Time: September 9 (Tue), 12:00-13:30

Venue: TSE Common Area

Guest Speaker: Austin Horng-En Wang (Associate Political Scientist, RAND Corporation; Assistant Professor, Department of Political Science, University of Nevada, Las Vegas)

Lecture Abstract:

Moral hazard (MH) has been a persistent concern in U.S. alliance politics, which assumes that allies are motivated to reduce their defense efforts in response to stronger U.S. commitments. Cases from recent literature, including Taiwan’s substantial increase in defense spending between 2021 and 2024 when the Biden administration accidentally emphasized its assurances, challenge this MH assumption. This article proposes goal
interdependence (GI) as an alternative explanation: when the U.S. and its allies share the same strategic goal, such as maintaining the status quo, perceived U.S. efforts trigger reciprocal contributions rather than free riding.
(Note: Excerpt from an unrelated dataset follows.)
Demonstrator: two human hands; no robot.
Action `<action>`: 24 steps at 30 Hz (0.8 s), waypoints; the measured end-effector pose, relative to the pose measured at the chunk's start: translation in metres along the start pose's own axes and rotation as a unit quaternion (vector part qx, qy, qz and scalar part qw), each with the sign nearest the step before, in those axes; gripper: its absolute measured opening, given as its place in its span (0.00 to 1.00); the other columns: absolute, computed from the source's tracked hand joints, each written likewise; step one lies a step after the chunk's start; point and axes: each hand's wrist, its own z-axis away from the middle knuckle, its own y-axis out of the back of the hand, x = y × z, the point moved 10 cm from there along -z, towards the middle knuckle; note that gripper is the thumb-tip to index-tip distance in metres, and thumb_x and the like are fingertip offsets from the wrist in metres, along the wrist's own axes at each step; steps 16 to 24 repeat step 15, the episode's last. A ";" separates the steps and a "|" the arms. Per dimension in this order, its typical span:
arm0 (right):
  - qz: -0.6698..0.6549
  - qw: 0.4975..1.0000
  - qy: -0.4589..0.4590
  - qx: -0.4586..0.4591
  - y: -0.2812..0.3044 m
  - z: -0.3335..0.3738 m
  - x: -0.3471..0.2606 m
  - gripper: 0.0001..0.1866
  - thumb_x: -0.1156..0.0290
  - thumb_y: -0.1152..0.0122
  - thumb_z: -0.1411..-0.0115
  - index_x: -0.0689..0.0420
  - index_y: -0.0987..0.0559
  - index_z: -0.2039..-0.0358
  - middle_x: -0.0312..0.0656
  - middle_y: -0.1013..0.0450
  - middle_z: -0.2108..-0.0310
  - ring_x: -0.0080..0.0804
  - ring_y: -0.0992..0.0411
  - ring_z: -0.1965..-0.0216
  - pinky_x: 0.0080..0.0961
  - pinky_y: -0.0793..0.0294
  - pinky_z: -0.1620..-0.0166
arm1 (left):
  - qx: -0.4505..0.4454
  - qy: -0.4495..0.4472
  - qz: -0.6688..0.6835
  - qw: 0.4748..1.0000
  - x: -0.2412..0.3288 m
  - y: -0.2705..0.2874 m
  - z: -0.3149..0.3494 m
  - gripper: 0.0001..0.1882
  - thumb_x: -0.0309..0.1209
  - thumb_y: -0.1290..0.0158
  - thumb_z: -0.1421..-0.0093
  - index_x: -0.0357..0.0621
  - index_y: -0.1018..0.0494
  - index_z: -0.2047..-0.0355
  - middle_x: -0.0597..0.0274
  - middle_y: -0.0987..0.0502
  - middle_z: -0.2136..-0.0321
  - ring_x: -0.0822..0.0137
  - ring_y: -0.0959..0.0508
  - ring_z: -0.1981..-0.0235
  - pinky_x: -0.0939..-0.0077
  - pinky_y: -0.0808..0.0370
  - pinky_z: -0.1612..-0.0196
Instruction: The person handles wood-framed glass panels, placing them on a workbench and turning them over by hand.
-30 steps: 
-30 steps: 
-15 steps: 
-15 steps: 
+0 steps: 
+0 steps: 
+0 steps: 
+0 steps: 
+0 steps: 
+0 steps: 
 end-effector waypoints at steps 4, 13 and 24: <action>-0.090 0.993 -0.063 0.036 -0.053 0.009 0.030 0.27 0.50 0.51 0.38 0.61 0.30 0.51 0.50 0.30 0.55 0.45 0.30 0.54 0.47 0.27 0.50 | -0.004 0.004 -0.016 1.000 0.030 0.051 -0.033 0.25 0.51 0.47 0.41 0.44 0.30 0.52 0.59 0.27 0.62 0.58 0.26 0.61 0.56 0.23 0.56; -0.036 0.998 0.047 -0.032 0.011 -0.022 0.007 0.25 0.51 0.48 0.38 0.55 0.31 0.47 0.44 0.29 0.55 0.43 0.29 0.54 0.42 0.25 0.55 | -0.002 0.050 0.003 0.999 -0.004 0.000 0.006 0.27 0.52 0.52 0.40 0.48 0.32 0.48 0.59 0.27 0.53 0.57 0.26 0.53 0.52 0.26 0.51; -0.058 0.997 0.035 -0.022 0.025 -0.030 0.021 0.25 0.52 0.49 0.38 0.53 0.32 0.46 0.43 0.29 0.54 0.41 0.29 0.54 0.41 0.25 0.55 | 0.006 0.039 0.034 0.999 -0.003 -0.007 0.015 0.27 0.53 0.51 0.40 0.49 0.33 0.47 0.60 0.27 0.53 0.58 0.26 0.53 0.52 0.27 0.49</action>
Evidence from a survey experiment (PollcracyLab, 2025, n = 1,300) and a nationally representative survey (TNSS, 2024, n = 1,506) in Taiwan supports the GI mechanism but not the MH. The findings offer theoretical and policy implications for understanding alliance behavior and sustaining deterrence in the Taiwan Strait.

Lecture Summary:

Austin Horng-En Wang’s lecture “Apes Together Strong”: How Assurance Trumps Moral Hazard in Alliances challenges the dominant view that United States (US) security guarantees create moral hazard (MH) among allies. Traditional thinking assumes that stronger US commitments encourage allies to cut their own defense efforts, a free-rider problem reflected in Trump’s criticism of the US–Japan security pact. Yet Wang notes that this assumption rests more on repetition than empirical proof.

Drawing on Taiwan’s substantial increase in defense spending between 2021 and 2024, even as the Biden administration unintentionally signaled stronger assurances, Wang argues that moral hazard does not adequately explain alliance behavior. Instead, he advances a goal interdependence (GI) framework: when allies and the US share strategic objectives, such as maintaining the status quo in the Taiwan Strait, US reassurance can stimulate reciprocal contributions rather than exploitation.

To test this, Wang compares the predictions of MH and GI. Two studies, a 2025 PollcracyLab survey experiment (n = 1,300) and a nationally representative 2024 Taiwan National Security Survey (n = 1,506), show that Taiwanese respondents react to US commitments by supporting higher, not lower, defense spending. Regression analyses similarly link defense budgets to US assistance and fiscal conditions, finding positive rather than negative effects.

Wang further highlights why public opinion matters: in democracies, audience-cost dynamics and externalized accountability shape leaders’ choices, as seen in US public support for Ukraine. Taiwan’s unique status as a democratic frontline state makes it a critical case for evaluating alliance theories. Overall, the lecture reframes alliances as repeated, cooperative games rather than one-shot bargains, suggesting that credible reassurance can strengthen, not weaken, partners’ contributions and thereby sustain deterrence.